Leveraging hybrid cloud storage builds on the premise that, for most organizations, users and applications no longer access more than 80% of data, 90 days after creation. A simple plan is to move the inactive data within that 80% to the cloud. The problem is identifying the data that belongs in that group, transferring that data and making sure it is easily recallable. The identification, move and recall process is what breaks most hybrid cloud storage solutions as we outlined in our last blog.
At the heart of the problem is metadata. Metadata is the data about the data. It includes information like path, creation date, modification date, and owner.

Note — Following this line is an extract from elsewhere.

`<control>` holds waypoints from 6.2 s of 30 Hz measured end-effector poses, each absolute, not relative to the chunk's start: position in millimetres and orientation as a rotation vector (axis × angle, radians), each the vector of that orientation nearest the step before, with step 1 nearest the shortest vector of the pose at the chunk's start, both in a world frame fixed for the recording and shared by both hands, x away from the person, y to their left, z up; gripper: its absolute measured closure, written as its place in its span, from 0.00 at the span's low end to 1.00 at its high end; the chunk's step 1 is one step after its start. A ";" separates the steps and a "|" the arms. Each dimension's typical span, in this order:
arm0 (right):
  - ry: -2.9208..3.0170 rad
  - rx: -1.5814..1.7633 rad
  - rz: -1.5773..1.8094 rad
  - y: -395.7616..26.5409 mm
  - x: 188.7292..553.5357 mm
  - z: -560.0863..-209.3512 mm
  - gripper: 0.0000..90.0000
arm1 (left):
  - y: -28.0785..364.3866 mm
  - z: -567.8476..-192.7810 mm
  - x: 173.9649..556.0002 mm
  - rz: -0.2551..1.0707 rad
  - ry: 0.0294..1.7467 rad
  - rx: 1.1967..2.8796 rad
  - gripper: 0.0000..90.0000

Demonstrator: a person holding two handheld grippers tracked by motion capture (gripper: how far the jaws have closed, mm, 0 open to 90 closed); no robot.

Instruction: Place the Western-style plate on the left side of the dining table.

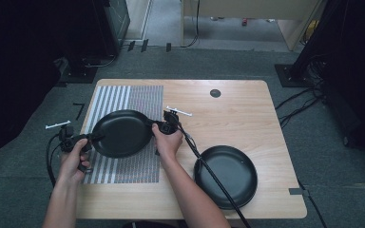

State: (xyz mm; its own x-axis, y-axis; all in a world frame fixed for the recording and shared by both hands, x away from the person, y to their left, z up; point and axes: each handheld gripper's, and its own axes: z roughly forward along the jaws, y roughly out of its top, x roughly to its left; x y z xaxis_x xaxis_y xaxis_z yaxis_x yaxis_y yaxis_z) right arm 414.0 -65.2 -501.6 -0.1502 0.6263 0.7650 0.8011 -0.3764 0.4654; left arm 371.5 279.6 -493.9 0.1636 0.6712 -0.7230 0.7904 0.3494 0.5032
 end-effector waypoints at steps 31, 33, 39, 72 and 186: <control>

Metadata accounts for well over half of all IO, up to 90%. Typically, metadata stays with the file, so if a solution migrates the data to the cloud, even a simple directory listing can take enough time that users will notice performance degradation. The problem is that most solutions, if they address metadata at all, do so as an afterthought.
InfiniteIO – Fixing Hybrid Cloud with a Metadata First Strategy
Instead of running as an agent on the server or as a server appliance, InfiniteIO runs as an inline component within the network. It uses deep packet inspection to capture all metadata about all the files and stores a copy of metadata locally. There is sometimes a concern about inline devices impacting performance, but InfiniteIO improves performance because it stores metadata within its RAM. Performance is enhanced because InfiniteIO resolves all metadata requests within the network so they don’t need to travel completely across the network to their intended target. Resolving metadata requests within the network is especially valuable for Hybrid Cloud Storage use cases because metadata requests don’t have to go across an internet connection for resolution.

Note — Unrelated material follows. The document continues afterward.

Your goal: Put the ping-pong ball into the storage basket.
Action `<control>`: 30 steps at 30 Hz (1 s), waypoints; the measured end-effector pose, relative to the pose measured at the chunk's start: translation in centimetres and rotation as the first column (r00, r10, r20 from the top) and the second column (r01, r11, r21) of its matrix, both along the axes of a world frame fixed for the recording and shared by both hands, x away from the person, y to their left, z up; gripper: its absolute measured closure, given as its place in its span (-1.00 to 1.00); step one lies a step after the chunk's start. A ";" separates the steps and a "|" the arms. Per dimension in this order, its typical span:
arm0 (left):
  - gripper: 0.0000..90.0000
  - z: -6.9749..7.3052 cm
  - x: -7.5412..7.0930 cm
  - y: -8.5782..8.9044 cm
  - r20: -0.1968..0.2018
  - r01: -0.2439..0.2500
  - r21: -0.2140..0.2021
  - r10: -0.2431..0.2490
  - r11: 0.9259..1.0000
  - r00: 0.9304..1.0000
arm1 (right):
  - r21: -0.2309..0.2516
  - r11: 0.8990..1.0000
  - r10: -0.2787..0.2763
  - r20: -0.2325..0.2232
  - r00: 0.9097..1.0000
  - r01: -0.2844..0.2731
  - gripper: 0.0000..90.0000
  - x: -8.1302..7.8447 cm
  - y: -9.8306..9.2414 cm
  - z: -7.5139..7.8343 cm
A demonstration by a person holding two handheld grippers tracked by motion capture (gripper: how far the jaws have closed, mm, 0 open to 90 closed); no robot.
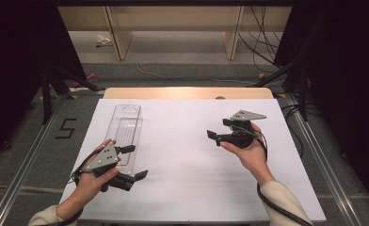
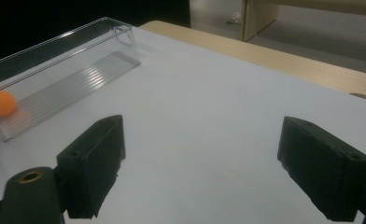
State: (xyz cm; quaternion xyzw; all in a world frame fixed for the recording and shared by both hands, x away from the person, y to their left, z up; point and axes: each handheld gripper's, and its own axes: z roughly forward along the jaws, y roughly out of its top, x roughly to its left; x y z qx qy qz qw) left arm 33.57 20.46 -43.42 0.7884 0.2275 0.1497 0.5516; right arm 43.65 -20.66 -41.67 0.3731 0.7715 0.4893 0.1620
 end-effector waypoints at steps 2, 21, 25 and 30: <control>-0.91 0.0 0.0 0.0 0.001 -0.001 -0.001 0.001 1.000 1.000 | -0.001 1.000 -0.003 0.002 1.000 0.003 -0.64 -0.2 -0.3 0.0; -0.91 0.0 0.0 0.1 0.002 -0.003 -0.006 0.003 1.000 1.000 | 0.007 0.999 -0.043 0.002 0.999 0.043 -0.64 -2.4 -3.0 -0.1; -0.91 0.1 0.0 0.1 0.002 -0.004 -0.006 0.004 1.000 1.000 | 0.014 0.998 -0.060 0.001 0.998 0.060 -0.64 -2.8 -3.8 0.0; -0.91 0.1 0.0 0.1 0.002 -0.004 -0.007 0.004 1.000 1.000 | 0.013 0.997 -0.071 0.002 0.997 0.071 -0.64 -3.3 -4.5 -0.1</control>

Because InfiniteIO installs like a network switch, it works with almost any file system on nearly every vendor’s storage without making changes to existing users, applications or storage mount points. It also only needs to “crawl” the environment once; all future updates are captured automatically by InfiniteIO as the changes traverse the network.
With metadata captured, automatically updated and centrally located, managing metadata is simpler. IT can set policies based on a variety of attributes including file type and last access date to manage data. For example, the organization can have a plan that moves all data not accessed during the previous 90 days to cloud storage, an on-premises object store or a high-capacity NAS. InfiniteIO can move data multiple times. For example, it can archive data not accessed in the last 90 days to a high-capacity, low-cost NAS and then after 180 days of continued no access, the solution can permanently archive it to the cloud.
A key value of a metadata-first philosophy also makes data recalls seamless. One of IT’s hesitations toward aggressive use of Hybrid Cloud Storage is dealing with a recall. Typically, products either make this a manual process or use stub files or symbolic links, which are fragile. InfiniteIO records the file’s location along with the metadata it stores. If InfiniteIO moves a file, it updates the associated metadata. To the user the file “looks” to be precisely where it was before the move, but no stub files are required.
Conclusion
Hybrid Cloud Storage and on-premises Object Storage promise reduced cost and almost infinite scalability. Organizations struggle with identifying and moving data to these platforms to fully utilize the private cloud storage, and users struggle with accessing old data from them. Both Hybrid Cloud Storage and on-premises object storage struggle with metadata performance issues. These capacity utilization and performance issues may limit user acceptance of a hybrid cloud storage strategy. InfiniteIO addresses all of these challenges by automatically identifying and migrating data based on policy. The solution also makes recalling an old file seamless.